Internet & Webdienste In einigen Ländern wird die Meinungsfreiheit im Internet von den Behörden aktiv eingeschränkt. Das wohl bekannteste Beispiel dürfte Chinas "Große Firewall" sein, aber auch in Ländern wie dem Iran sperren die Internet-Provider auf Druck der Regierung offenbar zunehmend besonders populäre Angebote. Hintergrund ist meist die Veröffentlichung regimekritischer Äußerungen. Nun hat es auch Googles Suchmaschinen und den ebenfalls von Google betriebenen Webmailer Gmail (in Deutschland "Googlemail") erwischt. Laut Agenturmeldungen kann aus dem Iran nun nicht mehr auf Google oder Gmail zugegriffen werden.
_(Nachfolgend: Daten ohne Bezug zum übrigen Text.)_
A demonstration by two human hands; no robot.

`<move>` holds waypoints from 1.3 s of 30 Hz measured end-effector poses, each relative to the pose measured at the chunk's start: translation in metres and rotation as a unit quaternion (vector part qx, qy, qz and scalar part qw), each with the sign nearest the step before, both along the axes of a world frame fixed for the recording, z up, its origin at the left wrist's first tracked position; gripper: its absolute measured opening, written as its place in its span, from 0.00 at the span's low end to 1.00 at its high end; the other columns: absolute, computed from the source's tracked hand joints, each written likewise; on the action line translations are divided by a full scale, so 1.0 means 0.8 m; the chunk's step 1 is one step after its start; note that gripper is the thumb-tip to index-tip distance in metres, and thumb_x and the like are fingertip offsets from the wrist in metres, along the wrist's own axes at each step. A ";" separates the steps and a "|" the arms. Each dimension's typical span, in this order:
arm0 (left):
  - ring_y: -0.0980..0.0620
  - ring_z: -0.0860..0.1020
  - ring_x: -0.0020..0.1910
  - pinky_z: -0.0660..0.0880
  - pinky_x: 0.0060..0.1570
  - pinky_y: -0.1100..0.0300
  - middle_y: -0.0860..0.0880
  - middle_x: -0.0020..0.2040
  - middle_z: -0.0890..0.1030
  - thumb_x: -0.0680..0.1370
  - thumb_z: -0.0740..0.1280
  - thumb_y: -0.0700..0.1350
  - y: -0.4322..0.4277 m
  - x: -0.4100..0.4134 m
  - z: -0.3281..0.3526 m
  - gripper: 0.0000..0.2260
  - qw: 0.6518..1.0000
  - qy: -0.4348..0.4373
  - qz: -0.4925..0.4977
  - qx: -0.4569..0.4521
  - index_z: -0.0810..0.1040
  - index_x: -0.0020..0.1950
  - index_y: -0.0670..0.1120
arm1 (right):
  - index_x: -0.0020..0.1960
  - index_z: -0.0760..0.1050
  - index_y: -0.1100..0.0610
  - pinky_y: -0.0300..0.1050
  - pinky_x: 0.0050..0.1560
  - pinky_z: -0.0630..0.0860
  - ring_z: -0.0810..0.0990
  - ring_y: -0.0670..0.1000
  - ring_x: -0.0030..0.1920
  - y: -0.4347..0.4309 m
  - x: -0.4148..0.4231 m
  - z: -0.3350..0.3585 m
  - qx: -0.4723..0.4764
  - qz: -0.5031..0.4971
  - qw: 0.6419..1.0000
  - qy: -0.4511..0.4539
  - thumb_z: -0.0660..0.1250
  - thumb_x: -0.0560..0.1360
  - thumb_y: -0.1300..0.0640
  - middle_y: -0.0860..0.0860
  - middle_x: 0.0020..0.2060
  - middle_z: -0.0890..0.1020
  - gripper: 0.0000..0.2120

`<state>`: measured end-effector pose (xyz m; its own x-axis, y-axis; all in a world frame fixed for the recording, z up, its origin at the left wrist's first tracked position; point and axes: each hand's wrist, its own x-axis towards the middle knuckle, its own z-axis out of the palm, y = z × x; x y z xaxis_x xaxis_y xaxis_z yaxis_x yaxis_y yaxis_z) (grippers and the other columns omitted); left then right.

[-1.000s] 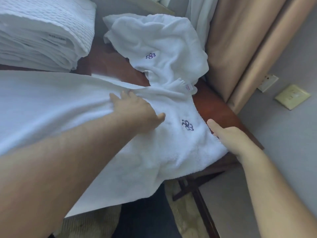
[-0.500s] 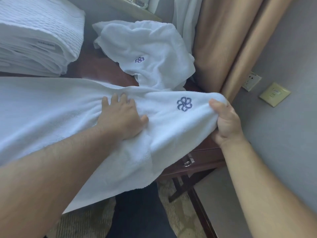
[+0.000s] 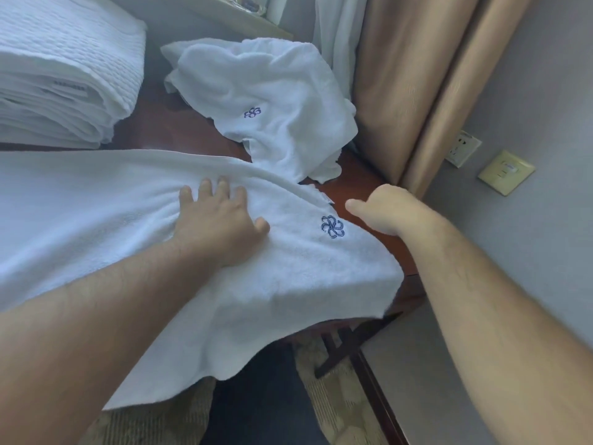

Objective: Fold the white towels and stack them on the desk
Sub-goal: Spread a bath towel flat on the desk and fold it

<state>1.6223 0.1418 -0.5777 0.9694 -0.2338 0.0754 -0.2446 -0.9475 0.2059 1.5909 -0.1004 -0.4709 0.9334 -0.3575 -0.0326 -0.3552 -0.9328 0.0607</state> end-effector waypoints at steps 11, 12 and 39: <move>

Bisher wurde keine Begründung abgegeben, warum Google und Gmail nicht mehr erreichbar sind. Die Sperrung sei jedoch Teil von Bemühungen, die Bevölkerung vor Inhalten zu schützen, die man für ungeeignet hält. Auch zahlreiche andere Internetseiten sind von den Sperrungen betroffen, darunter auch Blogs und Social Networks.